**Activity:** Copy out the data that follows exactly, leaving out no line.

**Dataset excerpt:**
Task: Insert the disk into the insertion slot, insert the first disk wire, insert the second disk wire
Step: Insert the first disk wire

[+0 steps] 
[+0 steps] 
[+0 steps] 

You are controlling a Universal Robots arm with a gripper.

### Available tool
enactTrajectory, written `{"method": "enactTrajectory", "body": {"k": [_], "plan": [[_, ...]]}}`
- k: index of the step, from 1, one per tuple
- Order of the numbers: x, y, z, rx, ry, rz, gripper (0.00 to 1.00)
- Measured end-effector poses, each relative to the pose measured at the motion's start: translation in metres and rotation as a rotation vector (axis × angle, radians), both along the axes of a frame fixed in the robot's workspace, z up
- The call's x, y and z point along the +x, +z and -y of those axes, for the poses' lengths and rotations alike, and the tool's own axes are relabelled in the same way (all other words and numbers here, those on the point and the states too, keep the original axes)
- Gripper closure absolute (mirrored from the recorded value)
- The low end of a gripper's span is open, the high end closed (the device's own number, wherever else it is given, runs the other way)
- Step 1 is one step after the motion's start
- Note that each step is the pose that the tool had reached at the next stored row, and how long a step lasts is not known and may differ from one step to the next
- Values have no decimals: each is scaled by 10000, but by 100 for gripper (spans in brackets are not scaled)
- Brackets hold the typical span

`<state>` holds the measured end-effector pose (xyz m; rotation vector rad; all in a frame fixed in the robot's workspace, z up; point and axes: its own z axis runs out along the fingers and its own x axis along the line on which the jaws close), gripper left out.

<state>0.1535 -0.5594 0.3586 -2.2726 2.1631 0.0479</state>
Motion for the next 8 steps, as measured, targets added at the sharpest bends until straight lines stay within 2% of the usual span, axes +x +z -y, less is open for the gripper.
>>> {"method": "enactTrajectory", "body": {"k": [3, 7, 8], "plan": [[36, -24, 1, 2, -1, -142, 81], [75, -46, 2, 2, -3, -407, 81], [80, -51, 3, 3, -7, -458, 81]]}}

**Written answer:**
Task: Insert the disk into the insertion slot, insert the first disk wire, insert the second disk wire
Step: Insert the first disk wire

[+0 steps] 
[+0 steps] 
[+0 steps] 

You are controlling a Universal Robots arm with a gripper.

### Available tool
enactTrajectory, written `{"method": "enactTrajectory", "body": {"k": [_], "plan": [[_, ...]]}}`
- k: index of the step, from 1, one per tuple
- Order of the numbers: x, y, z, rx, ry, rz, gripper (0.00 to 1.00)
- Measured end-effector poses, each relative to the pose measured at the motion's start: translation in metres and rotation as a rotation vector (axis × angle, radians), both along the axes of a frame fixed in the robot's workspace, z up
- The call's x, y and z point along the +x, +z and -y of those axes, for the poses' lengths and rotations alike, and the tool's own axes are relabelled in the same way (all other words and numbers here, those on the point and the states too, keep the original axes)
- Gripper closure absolute (mirrored from the recorded value)
- The low end of a gripper's span is open, the high end closed (the device's own number, wherever else it is given, runs the other way)
- Step 1 is one step after the motion's start
- Note that each step is the pose that the tool had reached at the next stored row, and how long a step lasts is not known and may differ from one step to the next
- Values have no decimals: each is scaled by 10000, but by 100 for gripper (spans in brackets are not scaled)
- Brackets hold the typical span

`<state>` holds the measured end-effector pose (xyz m; rotation vector rad; all in a frame fixed in the robot's workspace, z up; point and axes: its own z axis runs out along the fingers and its own x axis along the line on which the jaws close), gripper left out.

<state>0.1535 -0.5594 0.3586 -2.2726 2.1631 0.0479</state>
Motion for the next 8 steps, as measured, targets added at the sharpest bends until straight lines stay within 2% of the usual span, axes +x +z -y, less is open for the gripper.
>>> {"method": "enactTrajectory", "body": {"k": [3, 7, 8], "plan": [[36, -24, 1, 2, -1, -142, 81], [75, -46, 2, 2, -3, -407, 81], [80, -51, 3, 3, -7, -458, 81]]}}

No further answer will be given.